The program begins with an eating meditation, and the curriculum expands weekly with meditations that focus on the breath, body, gentle yoga movement, sound, sensations, thinking, and loving kindness.
The book Full Catastrophe Living by Jon Kabat-Zinn is the text for the program, and provides the underlying  foundation for the class.
Group discussion is a big part of the program, as the shared experiences of the students highlight mutual learning.
A big part of the program is the all-day silent retreat, which participants report as the highlight of the program.

Who Attends?

This class is ideal for:

  • People in physical, emotional, or chronic pain

  • Anyone with a medical condition who wants to reduce their level of stress, fear, and anxiety

  • Anyone with these signs of stress: burn-out, apathy, depression, feeling overwhelmed, frustration or  irritability

  • Anyone with stress related physical conditions such as muscle tension, gastro-intestinal symptoms, or high blood pressure

  • Anyone who wants to learn about living more vividly and deepen his or her sense of well-being

  • Anyone who wants new strategies for dealing with life’s challenges.
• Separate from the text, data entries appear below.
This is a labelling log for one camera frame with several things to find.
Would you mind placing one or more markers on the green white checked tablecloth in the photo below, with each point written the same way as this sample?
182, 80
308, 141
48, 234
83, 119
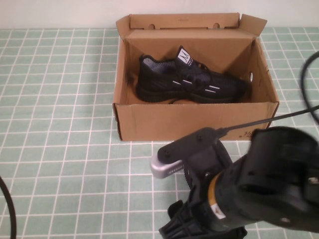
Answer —
62, 149

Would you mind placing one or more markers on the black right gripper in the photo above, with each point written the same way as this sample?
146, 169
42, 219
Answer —
203, 196

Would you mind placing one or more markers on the brown cardboard shoe box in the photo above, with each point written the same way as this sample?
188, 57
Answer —
174, 122

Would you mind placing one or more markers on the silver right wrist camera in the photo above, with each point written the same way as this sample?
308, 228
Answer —
162, 170

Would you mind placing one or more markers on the black knit sneaker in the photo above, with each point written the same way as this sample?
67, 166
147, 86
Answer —
159, 79
225, 156

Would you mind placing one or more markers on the black right camera mount bracket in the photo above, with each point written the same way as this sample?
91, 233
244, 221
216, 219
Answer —
194, 144

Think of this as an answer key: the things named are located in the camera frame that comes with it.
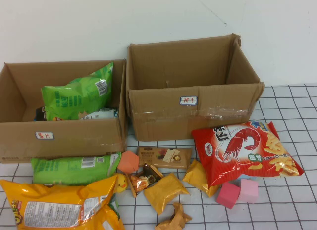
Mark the green chip bag with barcode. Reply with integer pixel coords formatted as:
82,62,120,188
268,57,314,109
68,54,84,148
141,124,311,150
41,61,114,121

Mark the large yellow chip bag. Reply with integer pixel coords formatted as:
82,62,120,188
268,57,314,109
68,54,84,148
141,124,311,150
0,174,126,230

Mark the crumpled tan wrapper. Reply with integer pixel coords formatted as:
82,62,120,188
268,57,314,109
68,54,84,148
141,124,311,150
155,202,193,230

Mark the white label with red writing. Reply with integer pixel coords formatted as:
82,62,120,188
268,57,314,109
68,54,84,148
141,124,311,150
179,95,199,107
34,131,55,141

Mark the light pink foam cube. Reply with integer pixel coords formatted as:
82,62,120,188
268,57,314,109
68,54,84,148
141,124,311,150
237,178,260,204

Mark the yellow snack packet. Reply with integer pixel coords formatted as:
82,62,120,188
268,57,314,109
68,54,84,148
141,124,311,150
182,159,221,198
143,172,191,216

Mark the tall cardboard box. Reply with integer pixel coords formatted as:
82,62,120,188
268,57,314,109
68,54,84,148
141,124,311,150
125,33,265,143

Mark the small brown orange snack packet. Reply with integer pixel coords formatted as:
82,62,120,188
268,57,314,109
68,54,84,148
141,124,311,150
125,162,164,198

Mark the dark pink foam cube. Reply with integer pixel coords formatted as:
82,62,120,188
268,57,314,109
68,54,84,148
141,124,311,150
215,182,241,210

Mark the green chip bag with QR code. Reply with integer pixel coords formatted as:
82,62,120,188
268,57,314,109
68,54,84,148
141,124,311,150
30,152,122,187

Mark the white grid tablecloth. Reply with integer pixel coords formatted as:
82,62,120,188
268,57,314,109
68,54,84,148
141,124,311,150
0,84,317,230

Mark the brown biscuit packet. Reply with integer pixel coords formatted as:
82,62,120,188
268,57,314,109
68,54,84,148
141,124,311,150
137,146,193,170

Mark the orange foam block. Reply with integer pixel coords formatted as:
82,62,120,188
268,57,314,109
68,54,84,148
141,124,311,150
116,150,140,174

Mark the low cardboard box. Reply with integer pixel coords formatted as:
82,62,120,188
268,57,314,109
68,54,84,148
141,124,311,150
0,58,128,164

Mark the black snack bag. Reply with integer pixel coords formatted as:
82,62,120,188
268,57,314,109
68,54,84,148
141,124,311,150
33,106,48,122

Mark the red shrimp cracker bag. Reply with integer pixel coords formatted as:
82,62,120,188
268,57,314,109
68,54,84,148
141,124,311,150
191,121,305,190

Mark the yellow rubber duck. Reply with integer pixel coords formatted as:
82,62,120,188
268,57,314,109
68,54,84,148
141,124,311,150
114,173,128,194

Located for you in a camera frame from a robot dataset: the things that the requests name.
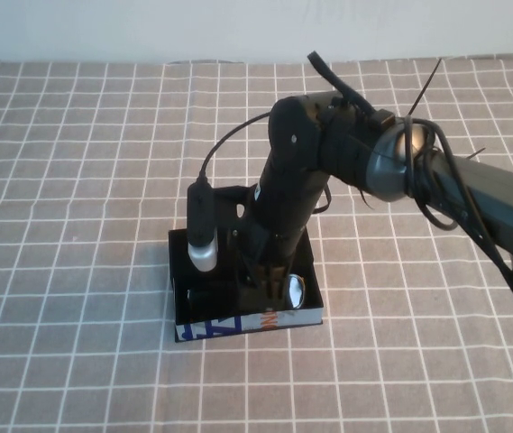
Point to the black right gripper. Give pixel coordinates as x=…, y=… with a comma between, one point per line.
x=287, y=203

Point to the black frame glasses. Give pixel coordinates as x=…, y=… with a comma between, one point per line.
x=295, y=292

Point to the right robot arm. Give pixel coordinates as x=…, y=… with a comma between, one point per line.
x=499, y=198

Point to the black printed glasses case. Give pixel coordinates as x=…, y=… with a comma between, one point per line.
x=301, y=318

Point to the grey white checkered tablecloth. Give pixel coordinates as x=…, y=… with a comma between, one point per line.
x=80, y=225

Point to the black zip tie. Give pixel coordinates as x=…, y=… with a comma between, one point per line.
x=425, y=88

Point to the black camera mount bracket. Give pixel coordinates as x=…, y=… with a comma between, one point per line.
x=231, y=212

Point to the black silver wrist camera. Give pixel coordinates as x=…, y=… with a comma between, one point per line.
x=202, y=225

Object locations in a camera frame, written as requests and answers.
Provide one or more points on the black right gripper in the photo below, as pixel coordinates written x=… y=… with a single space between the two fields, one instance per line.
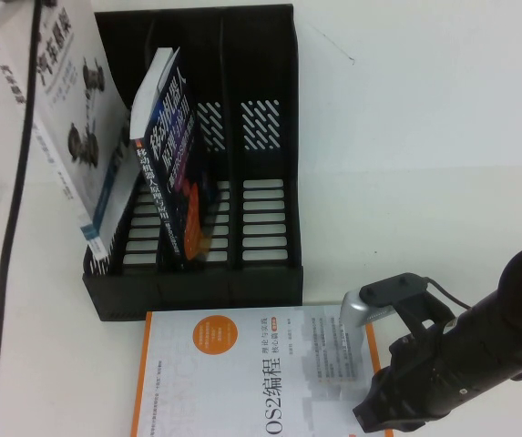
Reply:
x=415 y=378

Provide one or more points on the white car suspension book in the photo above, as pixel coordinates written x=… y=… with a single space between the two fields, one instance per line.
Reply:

No matter how stressful your life currently is,  with open-hearted awareness, you can gain insight, ease, and a renewed sense of freedom, choice, and connection.

Healing vs. Curing

MBSR is not about curing illnesses. It is not about ending stress. We cannot make stress go away; it is part of life and part of the human condition. MBSR is about healing—finding a place of peace and comfort with whatever is occurring in our lives and in the moment. The heart of the MBSR program teaches each participant to grow in compassion, opening the heart for deep healing.